• Your assignment: Copy exactly the lines of the data below, beginning with the line with "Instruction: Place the" and ending with the line with "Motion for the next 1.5". Pictures are to be omitted.

[[ Exercise inputs open ]]

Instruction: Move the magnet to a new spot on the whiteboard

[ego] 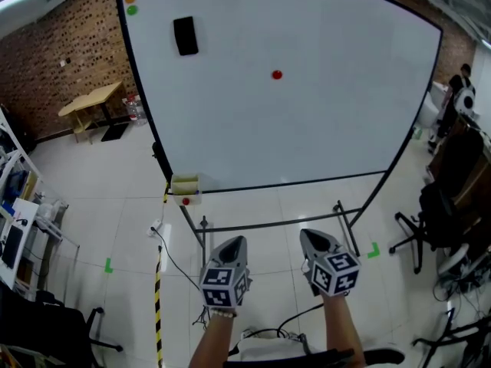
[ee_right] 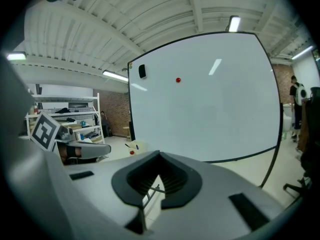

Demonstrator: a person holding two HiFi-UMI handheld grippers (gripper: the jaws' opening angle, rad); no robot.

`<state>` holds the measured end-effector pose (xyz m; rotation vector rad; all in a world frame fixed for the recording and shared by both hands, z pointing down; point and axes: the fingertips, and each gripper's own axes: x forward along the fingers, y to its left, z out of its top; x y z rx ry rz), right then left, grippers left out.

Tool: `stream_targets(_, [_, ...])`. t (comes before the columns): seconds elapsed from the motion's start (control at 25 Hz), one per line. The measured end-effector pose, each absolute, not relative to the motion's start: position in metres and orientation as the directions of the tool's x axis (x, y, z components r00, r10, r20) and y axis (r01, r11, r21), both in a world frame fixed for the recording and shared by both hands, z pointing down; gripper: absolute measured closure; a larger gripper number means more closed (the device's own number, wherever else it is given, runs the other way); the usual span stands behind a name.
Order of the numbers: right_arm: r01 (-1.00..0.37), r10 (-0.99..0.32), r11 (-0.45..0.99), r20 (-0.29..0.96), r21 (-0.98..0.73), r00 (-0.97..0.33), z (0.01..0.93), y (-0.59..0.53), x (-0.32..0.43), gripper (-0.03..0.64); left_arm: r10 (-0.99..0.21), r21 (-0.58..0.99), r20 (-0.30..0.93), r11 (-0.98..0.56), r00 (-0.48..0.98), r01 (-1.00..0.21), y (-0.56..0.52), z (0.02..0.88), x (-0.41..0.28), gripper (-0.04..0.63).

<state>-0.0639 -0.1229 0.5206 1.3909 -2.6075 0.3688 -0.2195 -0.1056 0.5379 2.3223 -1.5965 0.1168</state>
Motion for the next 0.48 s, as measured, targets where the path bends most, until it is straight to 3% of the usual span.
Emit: stream_targets(0.48, [-0.821, -0.789, 0.551, 0.228, -0.147, -0.571, 0.505, -0.107, -0.024, 0.606, -0.898, 0.210, 0.226, -0.333, 0.377, -0.919, -0.092, 0.521, -0.169, 0.595])
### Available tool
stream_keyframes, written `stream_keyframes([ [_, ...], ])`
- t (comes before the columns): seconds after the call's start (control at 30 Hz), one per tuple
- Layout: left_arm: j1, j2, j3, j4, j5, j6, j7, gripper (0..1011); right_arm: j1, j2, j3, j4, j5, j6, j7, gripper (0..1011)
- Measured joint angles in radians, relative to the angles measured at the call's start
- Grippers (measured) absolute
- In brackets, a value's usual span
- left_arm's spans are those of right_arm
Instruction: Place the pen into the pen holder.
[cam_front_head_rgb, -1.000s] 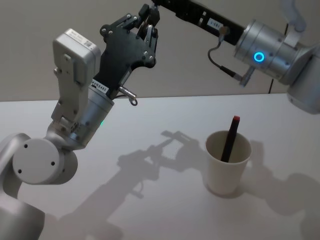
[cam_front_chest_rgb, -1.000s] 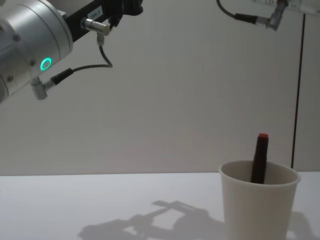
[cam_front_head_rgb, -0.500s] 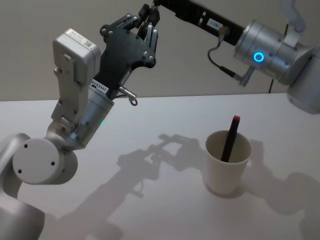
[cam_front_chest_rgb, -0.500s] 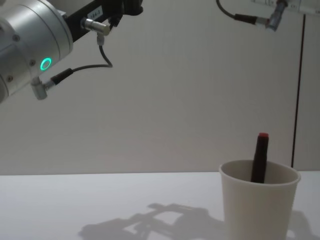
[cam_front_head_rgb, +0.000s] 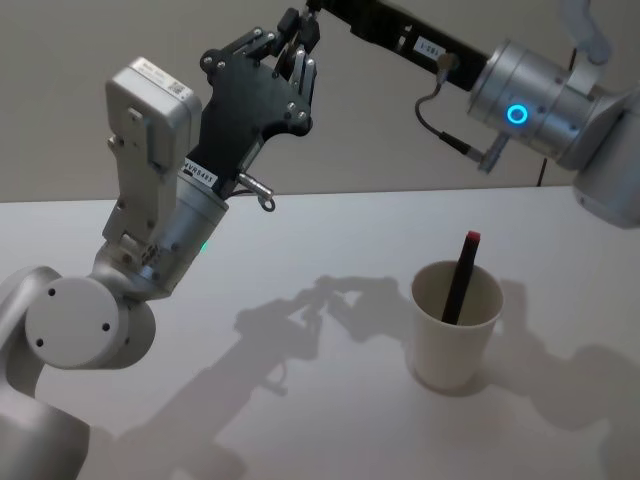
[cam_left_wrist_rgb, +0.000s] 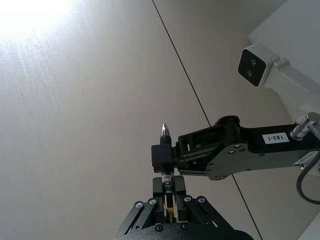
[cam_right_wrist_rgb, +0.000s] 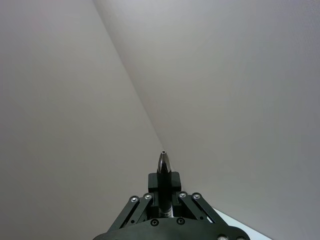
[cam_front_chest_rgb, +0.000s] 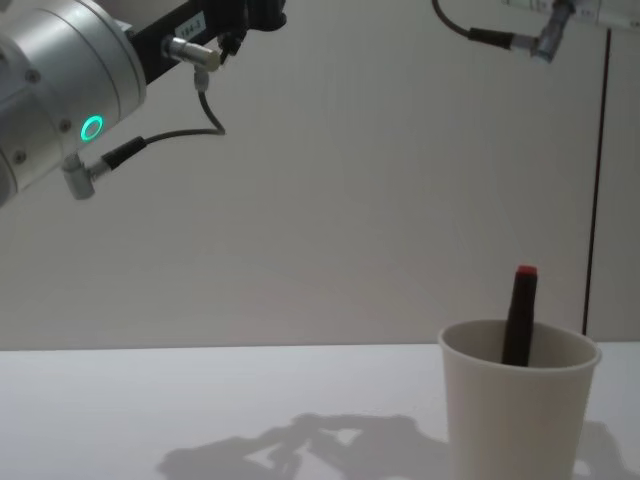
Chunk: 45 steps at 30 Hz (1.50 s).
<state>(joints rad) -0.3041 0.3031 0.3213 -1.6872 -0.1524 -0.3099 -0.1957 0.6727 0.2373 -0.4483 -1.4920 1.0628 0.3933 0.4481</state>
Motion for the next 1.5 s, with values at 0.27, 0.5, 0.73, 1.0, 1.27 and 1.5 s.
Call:
stream_keyframes([
  [0.27, 0.000, 0.000, 0.000, 0.000, 0.000, 0.000, 0.000, 132, 0.000, 0.000, 0.000, 0.000, 0.000, 0.000, 0.000, 118],
  [0.5, 0.000, 0.000, 0.000, 0.000, 0.000, 0.000, 0.000, 132, 0.000, 0.000, 0.000, 0.000, 0.000, 0.000, 0.000, 118],
  [0.73, 0.000, 0.000, 0.000, 0.000, 0.000, 0.000, 0.000, 132, 0.000, 0.000, 0.000, 0.000, 0.000, 0.000, 0.000, 118],
  [1.0, 0.000, 0.000, 0.000, 0.000, 0.000, 0.000, 0.000, 242, 0.000, 0.000, 0.000, 0.000, 0.000, 0.000, 0.001, 118],
  [1.27, 0.000, 0.000, 0.000, 0.000, 0.000, 0.000, 0.000, 490, 0.000, 0.000, 0.000, 0.000, 0.000, 0.000, 0.001, 118],
  [1.5, 0.000, 0.000, 0.000, 0.000, 0.000, 0.000, 0.000, 726, 0.000, 0.000, 0.000, 0.000, 0.000, 0.000, 0.000, 118],
])
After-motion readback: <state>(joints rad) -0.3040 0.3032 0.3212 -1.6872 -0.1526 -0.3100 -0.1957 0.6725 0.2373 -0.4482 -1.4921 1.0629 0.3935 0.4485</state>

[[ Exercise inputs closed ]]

• Result of the exercise:
Instruction: Place the pen into the pen holder.
[cam_front_head_rgb, -1.000s] 
[cam_front_chest_rgb, -1.000s] 
[cam_front_head_rgb, -0.500s] 
[cam_front_chest_rgb, -0.500s] 
[cam_front_head_rgb, +0.000s] 
[cam_left_wrist_rgb, +0.000s] 
[cam_right_wrist_rgb, +0.000s] 
[cam_front_chest_rgb, +0.000s] 
Chunk: 45 steps at 30 Hz (1.50 s).
<state>(joints rad) -0.3041 0.3031 0.3213 -1.6872 -0.1524 -0.3099 -0.1957 0.6727 0.2373 -0.4483 -1.4920 1.0628 0.3933 0.4481</state>
Motion for the next 1.5 s, with values at 0.27, 0.5, 0.73, 1.0, 1.27 and 1.5 s.

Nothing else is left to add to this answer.